• Required work
Everything from the line that contains "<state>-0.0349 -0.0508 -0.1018" to the end of the data below is to be reproduced verbatim; leave all else out.

• Dataset extract
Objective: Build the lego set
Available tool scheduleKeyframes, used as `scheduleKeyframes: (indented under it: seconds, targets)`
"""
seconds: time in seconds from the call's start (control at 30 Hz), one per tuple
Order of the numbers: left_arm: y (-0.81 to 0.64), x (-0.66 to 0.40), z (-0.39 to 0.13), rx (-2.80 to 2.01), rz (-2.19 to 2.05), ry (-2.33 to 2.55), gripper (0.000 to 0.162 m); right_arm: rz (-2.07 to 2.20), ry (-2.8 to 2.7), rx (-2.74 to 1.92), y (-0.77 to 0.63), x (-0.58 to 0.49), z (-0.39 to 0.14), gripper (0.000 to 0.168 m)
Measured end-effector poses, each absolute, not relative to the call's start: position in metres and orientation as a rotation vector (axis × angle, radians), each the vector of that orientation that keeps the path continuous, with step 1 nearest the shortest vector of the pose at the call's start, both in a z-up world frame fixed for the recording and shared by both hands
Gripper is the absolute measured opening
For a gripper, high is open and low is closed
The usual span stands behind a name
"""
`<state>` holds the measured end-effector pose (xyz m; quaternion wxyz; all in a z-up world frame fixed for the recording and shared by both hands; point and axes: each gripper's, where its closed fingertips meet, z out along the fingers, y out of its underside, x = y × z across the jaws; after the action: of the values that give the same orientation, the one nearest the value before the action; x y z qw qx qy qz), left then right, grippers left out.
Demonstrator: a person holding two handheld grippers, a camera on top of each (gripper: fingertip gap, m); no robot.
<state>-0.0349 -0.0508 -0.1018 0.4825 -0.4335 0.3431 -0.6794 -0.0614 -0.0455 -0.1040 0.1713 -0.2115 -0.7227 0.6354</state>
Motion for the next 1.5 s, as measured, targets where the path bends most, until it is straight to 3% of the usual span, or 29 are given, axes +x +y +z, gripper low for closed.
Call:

• Solution for this exercise
<state>-0.0349 -0.0508 -0.1018 0.4825 -0.4335 0.3431 -0.6794 -0.0614 -0.0455 -0.1040 0.1713 -0.2115 -0.7227 0.6354</state>
Motion for the next 1.5 s, as measured, targets where the path bends most, until it is straight to 3% of the usual span, or 29 are given, axes +x +y +z, gripper low for closed.
Call:

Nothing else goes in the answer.